David Maysles didn’t live to see Zwerin’s zenith as a solo director, “Thelonious Monk: Straight, No Chaser.” Back in 1981, the jazz aficionado Bruce Ricker had brought her fourteen hours of footage of Monk from the late sixties, shot by Michael and Christian Blackwood for a TV special that was shown once, in West Germany. Zwerin added biographical context, but the core of “Straight, No Chaser” is the enigmatic, vérité-style Blackwood footage, which captures Monk’s genius and his madness. Several times, as another musician plays, Monk stands center stage and spins in place, in febrile oneness with the music. When he does it again at an airport, you wonder if he’s simply losing his mind.
Clint Eastwood funded the film. The Times critic Stephen Holden, in his review, in 1989, wrote that it contained “some of the most valuable jazz sequences ever shot.” He added, “Other scenes show him explaining his compositions and chord structures, giving instructions in terse, barely intelligible growls.” Bernadine Colish, the assistant editor, told me, “It was a surprising film, because not many people had seen Monk in a situation where he was just himself.” She remembered Zwerin’s decisiveness: “Sometimes directors try everything, because they’re not sure what they’re doing or what they’re saying. But Charlotte always knew.”

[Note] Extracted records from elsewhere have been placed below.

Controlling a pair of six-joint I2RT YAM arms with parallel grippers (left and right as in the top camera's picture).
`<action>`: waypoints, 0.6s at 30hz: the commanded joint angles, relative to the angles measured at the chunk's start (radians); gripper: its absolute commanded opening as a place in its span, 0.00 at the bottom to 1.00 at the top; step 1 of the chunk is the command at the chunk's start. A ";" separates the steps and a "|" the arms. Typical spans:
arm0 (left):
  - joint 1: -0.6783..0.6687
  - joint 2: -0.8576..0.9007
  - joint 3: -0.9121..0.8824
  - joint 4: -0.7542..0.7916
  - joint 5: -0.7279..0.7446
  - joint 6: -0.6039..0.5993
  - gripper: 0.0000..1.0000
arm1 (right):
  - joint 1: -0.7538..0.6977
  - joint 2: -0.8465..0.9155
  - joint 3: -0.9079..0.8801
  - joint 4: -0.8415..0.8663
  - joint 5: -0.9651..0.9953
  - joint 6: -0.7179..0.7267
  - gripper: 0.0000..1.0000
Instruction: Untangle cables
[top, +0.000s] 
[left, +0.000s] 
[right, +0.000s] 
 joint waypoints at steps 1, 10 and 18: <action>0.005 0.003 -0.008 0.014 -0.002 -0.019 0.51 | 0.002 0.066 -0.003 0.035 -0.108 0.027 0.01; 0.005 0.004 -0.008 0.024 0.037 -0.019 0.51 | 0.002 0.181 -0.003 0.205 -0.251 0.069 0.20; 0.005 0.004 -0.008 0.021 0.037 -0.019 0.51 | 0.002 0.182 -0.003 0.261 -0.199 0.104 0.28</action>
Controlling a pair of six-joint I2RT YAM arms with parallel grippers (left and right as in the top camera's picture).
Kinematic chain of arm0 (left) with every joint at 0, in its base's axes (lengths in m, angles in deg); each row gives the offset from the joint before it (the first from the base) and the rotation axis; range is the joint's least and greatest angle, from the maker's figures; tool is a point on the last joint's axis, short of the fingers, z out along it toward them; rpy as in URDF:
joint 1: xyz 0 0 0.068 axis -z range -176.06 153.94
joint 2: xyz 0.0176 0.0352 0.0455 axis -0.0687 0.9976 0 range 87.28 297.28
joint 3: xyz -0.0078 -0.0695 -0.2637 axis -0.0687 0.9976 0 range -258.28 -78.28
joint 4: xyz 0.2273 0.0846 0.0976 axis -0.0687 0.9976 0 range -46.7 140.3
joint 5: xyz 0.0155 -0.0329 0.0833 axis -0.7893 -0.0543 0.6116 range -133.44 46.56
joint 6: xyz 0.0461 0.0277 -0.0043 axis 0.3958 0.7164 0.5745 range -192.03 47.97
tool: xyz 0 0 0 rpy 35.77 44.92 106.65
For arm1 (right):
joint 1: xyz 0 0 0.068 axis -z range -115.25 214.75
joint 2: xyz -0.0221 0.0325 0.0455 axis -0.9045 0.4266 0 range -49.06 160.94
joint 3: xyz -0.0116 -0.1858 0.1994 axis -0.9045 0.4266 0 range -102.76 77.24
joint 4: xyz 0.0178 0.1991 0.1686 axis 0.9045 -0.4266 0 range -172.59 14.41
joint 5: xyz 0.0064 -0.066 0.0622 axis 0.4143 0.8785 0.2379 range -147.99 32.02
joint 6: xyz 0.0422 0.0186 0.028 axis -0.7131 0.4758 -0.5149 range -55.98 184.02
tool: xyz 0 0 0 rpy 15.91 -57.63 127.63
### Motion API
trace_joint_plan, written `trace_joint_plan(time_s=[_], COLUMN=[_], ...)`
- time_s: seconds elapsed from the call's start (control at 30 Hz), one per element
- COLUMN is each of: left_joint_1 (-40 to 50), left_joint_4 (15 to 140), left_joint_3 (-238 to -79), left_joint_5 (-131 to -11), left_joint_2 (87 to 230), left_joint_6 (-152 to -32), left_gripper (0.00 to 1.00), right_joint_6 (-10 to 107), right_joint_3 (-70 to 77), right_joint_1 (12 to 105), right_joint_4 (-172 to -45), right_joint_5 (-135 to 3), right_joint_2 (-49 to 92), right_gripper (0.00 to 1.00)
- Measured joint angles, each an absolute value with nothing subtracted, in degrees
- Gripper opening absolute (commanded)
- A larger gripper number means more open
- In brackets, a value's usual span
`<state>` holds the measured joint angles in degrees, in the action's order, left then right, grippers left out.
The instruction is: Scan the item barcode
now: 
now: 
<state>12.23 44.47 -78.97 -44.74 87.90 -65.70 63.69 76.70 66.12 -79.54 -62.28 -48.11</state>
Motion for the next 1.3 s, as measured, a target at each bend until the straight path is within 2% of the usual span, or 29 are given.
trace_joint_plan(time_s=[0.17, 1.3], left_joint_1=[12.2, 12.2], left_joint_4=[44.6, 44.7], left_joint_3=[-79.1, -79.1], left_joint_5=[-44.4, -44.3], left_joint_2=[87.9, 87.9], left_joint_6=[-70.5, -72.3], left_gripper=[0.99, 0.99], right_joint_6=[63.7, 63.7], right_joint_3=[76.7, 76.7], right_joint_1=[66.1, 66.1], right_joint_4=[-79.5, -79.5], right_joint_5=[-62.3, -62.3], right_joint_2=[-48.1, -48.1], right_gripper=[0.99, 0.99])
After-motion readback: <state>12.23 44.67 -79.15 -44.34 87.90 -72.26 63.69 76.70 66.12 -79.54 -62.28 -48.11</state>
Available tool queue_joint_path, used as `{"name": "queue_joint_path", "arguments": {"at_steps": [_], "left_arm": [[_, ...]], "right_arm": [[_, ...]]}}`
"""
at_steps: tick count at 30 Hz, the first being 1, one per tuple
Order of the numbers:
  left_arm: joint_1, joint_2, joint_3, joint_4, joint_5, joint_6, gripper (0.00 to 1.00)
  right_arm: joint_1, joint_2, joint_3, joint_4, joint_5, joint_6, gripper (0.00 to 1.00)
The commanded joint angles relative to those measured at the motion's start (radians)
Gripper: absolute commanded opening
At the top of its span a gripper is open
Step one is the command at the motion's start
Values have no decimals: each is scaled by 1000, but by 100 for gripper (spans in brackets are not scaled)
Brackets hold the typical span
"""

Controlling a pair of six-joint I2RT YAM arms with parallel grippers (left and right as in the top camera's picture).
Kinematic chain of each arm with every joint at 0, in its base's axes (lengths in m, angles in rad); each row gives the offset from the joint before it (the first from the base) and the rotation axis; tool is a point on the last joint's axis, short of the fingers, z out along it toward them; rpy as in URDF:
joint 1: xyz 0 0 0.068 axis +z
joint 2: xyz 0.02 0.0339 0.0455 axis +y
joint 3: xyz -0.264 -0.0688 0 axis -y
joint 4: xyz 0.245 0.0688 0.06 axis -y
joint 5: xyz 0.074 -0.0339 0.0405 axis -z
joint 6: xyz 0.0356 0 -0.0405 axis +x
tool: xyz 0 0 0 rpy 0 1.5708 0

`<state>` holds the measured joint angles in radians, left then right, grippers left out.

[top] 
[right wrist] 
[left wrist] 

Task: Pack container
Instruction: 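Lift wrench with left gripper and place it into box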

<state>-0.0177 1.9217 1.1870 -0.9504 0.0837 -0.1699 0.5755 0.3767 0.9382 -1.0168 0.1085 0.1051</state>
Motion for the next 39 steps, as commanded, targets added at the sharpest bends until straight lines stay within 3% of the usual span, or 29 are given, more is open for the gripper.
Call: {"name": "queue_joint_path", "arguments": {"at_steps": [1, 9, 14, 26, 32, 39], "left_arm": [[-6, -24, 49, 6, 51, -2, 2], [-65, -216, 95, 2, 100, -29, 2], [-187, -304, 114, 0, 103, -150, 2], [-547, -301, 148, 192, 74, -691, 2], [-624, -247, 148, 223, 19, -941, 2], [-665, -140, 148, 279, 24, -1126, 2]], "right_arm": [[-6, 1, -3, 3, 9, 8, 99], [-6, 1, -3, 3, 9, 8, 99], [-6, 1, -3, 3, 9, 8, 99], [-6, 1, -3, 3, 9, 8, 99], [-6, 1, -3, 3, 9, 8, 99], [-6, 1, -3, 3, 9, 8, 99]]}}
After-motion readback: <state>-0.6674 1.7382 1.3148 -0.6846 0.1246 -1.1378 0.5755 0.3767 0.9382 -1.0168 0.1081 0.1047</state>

By the nineties, the vérité movement had shrunk; PBS’s educational house style—archival footage, instructional talking heads—was dominant. Zwerin made “Sit Down and Fight” in 1993, followed by hour-long pieces on the film composer Tōru Takemitsu and the sculptor Isamu Noguchi. In 1999, she directed her last major work, “Ella Fitzgerald: Something to Live For,” for PBS’s “American Masters,” narrated by Tony Bennett. (She wanted Joe Williams, but he was on his deathbed.) The format was pure PBS—just what vérité had rebelled against three decades earlier—and you get the sense that, for Zwerin, it was work for hire. But she artfully uses Fitzgerald’s songbook to suggest the singer’s churning inner life. “The theme of the picture is Ella’s searching for something in her private life that she was never able to achieve,” Zwerin said, at a Museum of Television & Radio panel. “ ‘Something to Live For’ comes right in the middle of the picture, where you begin to understand that she hasn’t found this, and she probably won’t.”
Had Zwerin found something to live for? She had a career she could call her own. She never remarried or had children, but she adored her nieces and relished her independence. “She said to me, ‘If you’re going to live alone when you’re older, you’d better like your own company,’ ” Lisa told me. She read nonfiction, kept a house in Bridgehampton, and doted on Cookie, her dachshund, until an exterminator accidentally poisoned the animal. She started working on a film about the late jazz great Tommy Flanagan, her old boyfriend. One of her regrets was that she could never quit smoking.
When she was given a diagnosis of lung cancer, the doctors estimated that she had five years left. That’s exactly how much longer she lived. Her breathing deteriorated; she installed the chairlift on the staircase. One of my downstairs neighbors was stunned to see her inhale from an oxygen tank one moment and puff on a cigarette the next. Another tenant recalled, “She told me that she had a bad cold.”